Print exactly, and only, the lines from the one containing "Drill #6 — Where does the finger" through the last line of the records below, both included; leave out the pictures.
----------------
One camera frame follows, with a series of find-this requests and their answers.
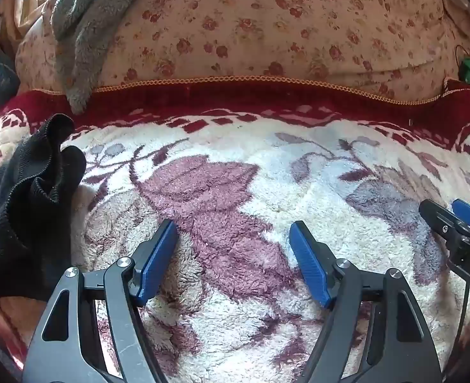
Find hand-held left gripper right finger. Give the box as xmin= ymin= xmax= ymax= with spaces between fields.
xmin=289 ymin=220 xmax=443 ymax=383

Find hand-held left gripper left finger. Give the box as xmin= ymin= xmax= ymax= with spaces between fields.
xmin=22 ymin=219 xmax=180 ymax=383

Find black pants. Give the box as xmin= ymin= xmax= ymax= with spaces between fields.
xmin=0 ymin=114 xmax=87 ymax=302

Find plush floral blanket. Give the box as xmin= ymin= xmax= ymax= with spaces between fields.
xmin=0 ymin=78 xmax=470 ymax=383

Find floral beige pillow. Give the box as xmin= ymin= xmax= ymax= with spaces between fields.
xmin=0 ymin=0 xmax=470 ymax=102

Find blue bag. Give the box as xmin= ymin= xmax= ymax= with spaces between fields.
xmin=0 ymin=53 xmax=21 ymax=109

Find grey fleece cloth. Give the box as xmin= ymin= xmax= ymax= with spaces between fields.
xmin=51 ymin=0 xmax=164 ymax=114

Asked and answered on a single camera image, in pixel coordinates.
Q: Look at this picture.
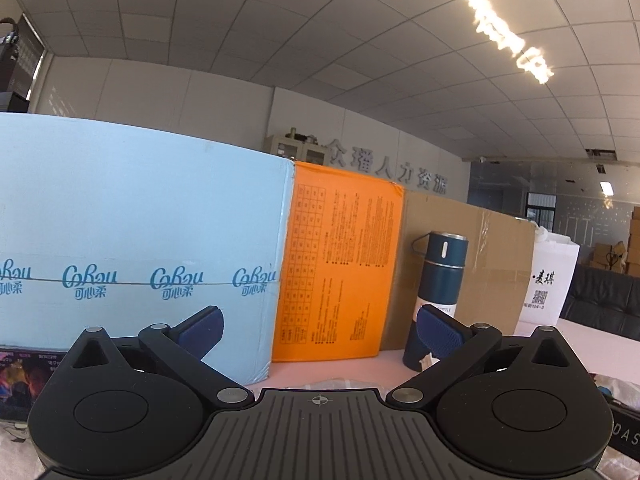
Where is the brown cardboard box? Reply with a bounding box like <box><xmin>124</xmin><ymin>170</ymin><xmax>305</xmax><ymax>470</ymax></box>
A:
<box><xmin>380</xmin><ymin>191</ymin><xmax>537</xmax><ymax>351</ymax></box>

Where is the clear plastic bag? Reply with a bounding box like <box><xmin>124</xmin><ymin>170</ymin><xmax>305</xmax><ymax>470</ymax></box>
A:
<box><xmin>590</xmin><ymin>372</ymin><xmax>640</xmax><ymax>480</ymax></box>

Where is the ceiling light strip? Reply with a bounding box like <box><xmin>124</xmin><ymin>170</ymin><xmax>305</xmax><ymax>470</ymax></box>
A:
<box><xmin>400</xmin><ymin>0</ymin><xmax>556</xmax><ymax>86</ymax></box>

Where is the white paper bag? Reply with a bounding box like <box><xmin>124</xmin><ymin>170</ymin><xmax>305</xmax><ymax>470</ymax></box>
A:
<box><xmin>512</xmin><ymin>225</ymin><xmax>581</xmax><ymax>325</ymax></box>

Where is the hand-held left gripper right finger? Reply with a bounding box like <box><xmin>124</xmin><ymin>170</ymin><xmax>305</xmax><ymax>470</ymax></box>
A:
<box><xmin>386</xmin><ymin>303</ymin><xmax>580</xmax><ymax>408</ymax></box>

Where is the dark blue thermos bottle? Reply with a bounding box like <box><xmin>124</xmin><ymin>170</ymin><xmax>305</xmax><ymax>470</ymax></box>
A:
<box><xmin>402</xmin><ymin>231</ymin><xmax>470</xmax><ymax>372</ymax></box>

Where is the black sofa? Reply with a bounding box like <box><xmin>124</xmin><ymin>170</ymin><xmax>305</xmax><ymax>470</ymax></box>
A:
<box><xmin>559</xmin><ymin>265</ymin><xmax>640</xmax><ymax>333</ymax></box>

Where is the orange cardboard box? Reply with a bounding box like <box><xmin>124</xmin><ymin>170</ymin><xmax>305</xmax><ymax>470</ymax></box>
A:
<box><xmin>271</xmin><ymin>160</ymin><xmax>405</xmax><ymax>363</ymax></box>

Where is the large light blue cardboard box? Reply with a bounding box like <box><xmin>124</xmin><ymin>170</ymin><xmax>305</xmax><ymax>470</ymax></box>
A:
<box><xmin>0</xmin><ymin>112</ymin><xmax>297</xmax><ymax>386</ymax></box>

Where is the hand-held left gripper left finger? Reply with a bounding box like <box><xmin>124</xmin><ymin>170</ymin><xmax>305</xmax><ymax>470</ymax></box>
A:
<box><xmin>65</xmin><ymin>305</ymin><xmax>256</xmax><ymax>409</ymax></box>

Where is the silver wall lettering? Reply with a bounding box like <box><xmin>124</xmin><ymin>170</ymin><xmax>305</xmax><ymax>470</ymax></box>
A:
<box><xmin>325</xmin><ymin>140</ymin><xmax>448</xmax><ymax>196</ymax></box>

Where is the grey wall cabinet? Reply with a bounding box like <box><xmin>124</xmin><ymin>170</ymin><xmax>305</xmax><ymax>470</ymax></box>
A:
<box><xmin>264</xmin><ymin>132</ymin><xmax>331</xmax><ymax>166</ymax></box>

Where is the black smartphone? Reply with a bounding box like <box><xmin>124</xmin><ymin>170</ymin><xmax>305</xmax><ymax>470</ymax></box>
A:
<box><xmin>0</xmin><ymin>345</ymin><xmax>68</xmax><ymax>421</ymax></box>

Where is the stack of cardboard boxes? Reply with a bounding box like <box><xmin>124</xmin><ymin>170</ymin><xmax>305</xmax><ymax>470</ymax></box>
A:
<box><xmin>582</xmin><ymin>207</ymin><xmax>640</xmax><ymax>276</ymax></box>

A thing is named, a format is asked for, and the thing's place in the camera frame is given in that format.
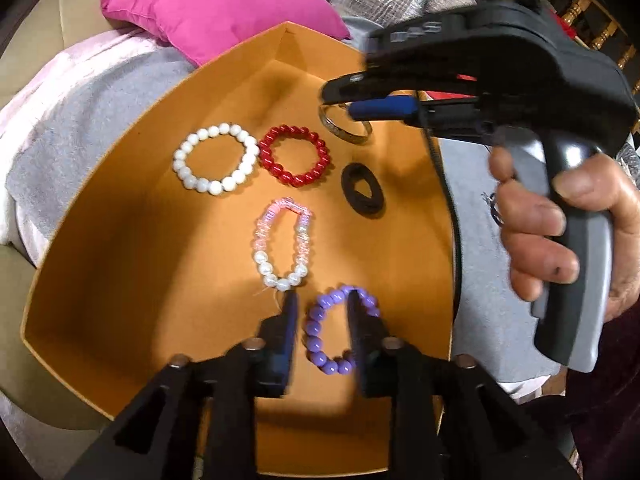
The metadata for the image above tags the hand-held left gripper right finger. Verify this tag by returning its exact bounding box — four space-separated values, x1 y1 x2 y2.
346 291 576 480

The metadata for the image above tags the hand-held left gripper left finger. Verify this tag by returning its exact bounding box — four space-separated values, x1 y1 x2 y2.
65 290 301 480

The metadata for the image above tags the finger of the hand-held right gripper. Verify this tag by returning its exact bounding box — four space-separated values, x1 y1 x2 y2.
320 72 416 106
348 97 426 126

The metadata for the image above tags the purple bead bracelet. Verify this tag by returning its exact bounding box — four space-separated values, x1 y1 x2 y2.
302 284 381 376

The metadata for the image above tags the metal cuff bangle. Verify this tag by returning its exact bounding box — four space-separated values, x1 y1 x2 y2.
318 101 374 146

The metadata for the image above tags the pink and clear bead bracelet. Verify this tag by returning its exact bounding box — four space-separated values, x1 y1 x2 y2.
253 197 316 292

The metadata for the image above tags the dark fuzzy hair tie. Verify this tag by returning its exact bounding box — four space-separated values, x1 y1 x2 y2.
340 162 386 220

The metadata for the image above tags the red bead bracelet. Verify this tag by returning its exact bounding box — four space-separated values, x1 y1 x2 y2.
257 124 332 187

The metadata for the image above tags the orange cardboard box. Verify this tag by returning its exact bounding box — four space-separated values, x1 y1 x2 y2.
20 21 457 476

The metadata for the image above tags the white bead bracelet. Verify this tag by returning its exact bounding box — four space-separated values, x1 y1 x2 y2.
172 122 260 196

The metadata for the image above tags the person's right hand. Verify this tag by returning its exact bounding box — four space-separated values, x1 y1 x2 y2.
487 147 640 321

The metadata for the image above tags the magenta cushion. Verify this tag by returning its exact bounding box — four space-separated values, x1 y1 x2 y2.
100 0 351 68

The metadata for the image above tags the beige sofa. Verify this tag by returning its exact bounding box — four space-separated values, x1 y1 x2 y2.
0 0 131 431

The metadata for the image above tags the dark red garment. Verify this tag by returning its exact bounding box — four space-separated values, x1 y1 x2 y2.
565 305 640 480

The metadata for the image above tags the grey blanket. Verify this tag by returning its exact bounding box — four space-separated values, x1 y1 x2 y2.
10 15 621 406

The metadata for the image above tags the wooden spindle rail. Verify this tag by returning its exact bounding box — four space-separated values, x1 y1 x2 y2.
530 0 640 66

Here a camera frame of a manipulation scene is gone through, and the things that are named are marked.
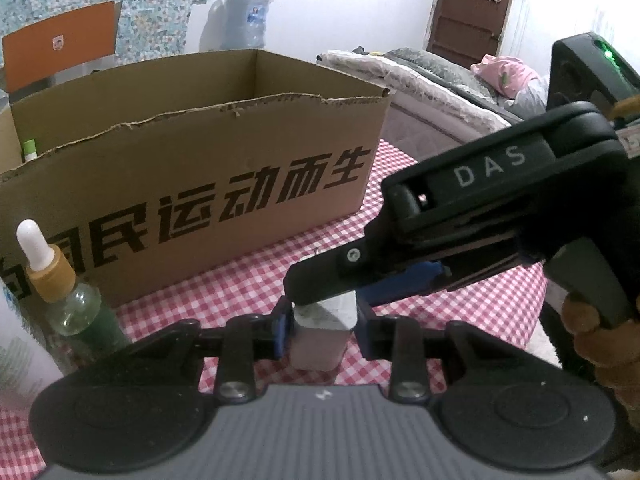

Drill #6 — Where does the blue water jug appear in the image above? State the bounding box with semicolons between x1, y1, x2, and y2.
222;0;273;51

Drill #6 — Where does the grey blanket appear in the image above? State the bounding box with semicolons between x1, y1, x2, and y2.
385;47;526;121

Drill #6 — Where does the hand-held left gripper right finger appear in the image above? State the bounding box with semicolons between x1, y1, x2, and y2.
355;302;507;404

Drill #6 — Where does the person's right hand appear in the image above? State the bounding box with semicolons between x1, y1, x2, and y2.
562;295;640;411

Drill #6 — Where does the green dropper bottle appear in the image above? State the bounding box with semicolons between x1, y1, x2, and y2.
16;219;132;376

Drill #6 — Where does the brown wooden door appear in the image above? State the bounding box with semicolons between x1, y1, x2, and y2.
427;0;518;61

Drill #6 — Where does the floral hanging cloth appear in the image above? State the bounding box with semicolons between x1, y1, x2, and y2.
0;0;216;68

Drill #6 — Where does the white plastic bottle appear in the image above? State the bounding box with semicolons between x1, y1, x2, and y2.
0;280;66;403

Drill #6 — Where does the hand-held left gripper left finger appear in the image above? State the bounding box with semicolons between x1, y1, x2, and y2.
131;309;292;406

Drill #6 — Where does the bed with bedding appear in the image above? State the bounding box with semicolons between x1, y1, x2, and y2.
320;50;513;128

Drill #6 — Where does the grey mattress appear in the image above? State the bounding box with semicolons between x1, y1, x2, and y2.
382;100;506;161

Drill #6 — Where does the red checkered tablecloth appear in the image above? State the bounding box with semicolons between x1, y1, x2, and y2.
0;139;548;461

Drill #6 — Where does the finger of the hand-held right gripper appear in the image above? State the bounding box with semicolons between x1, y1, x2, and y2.
357;260;446;306
284;242;381;306

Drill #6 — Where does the orange cardboard box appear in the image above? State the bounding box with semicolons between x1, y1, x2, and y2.
2;0;123;93

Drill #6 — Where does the brown cardboard box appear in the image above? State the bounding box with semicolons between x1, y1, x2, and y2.
0;49;391;311

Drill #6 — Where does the white wall charger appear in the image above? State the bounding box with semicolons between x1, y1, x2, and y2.
292;295;358;372

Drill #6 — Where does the pink clothing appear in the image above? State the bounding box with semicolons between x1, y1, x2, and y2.
472;55;548;106

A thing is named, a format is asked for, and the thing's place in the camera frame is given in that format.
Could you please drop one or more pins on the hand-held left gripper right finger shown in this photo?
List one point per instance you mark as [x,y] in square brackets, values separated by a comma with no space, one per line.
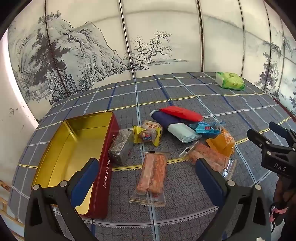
----------------
Task answer:
Drill #6 — Where does the finger of the hand-held right gripper appear in the image above? State the bounding box with semicolons between x1, y1, x2, and y2.
357;260;446;306
284;242;381;306

Drill #6 — Where does the orange cardboard box appear in the image above? State the bounding box with semicolons between x1, y1, x2, and y2.
2;0;123;93

Drill #6 — Where does the brown cardboard box appear in the image above? State the bounding box with semicolons between x1, y1, x2, and y2.
0;49;391;311

Drill #6 — Where does the white wall charger appear in the image above? State the bounding box with semicolons between x1, y1, x2, and y2.
292;295;358;372

Drill #6 — Where does the pink clothing appear in the image above? State the bounding box with semicolons between x1, y1, x2, and y2.
472;55;548;106

A thing is named, a format is asked for, and the thing's place in the camera frame is given in that format.
Could you please drop one or more pins on the hand-held left gripper right finger shown in this photo?
List one point per instance you mark as [x,y] in square brackets, values separated by a comma with no space, one per line.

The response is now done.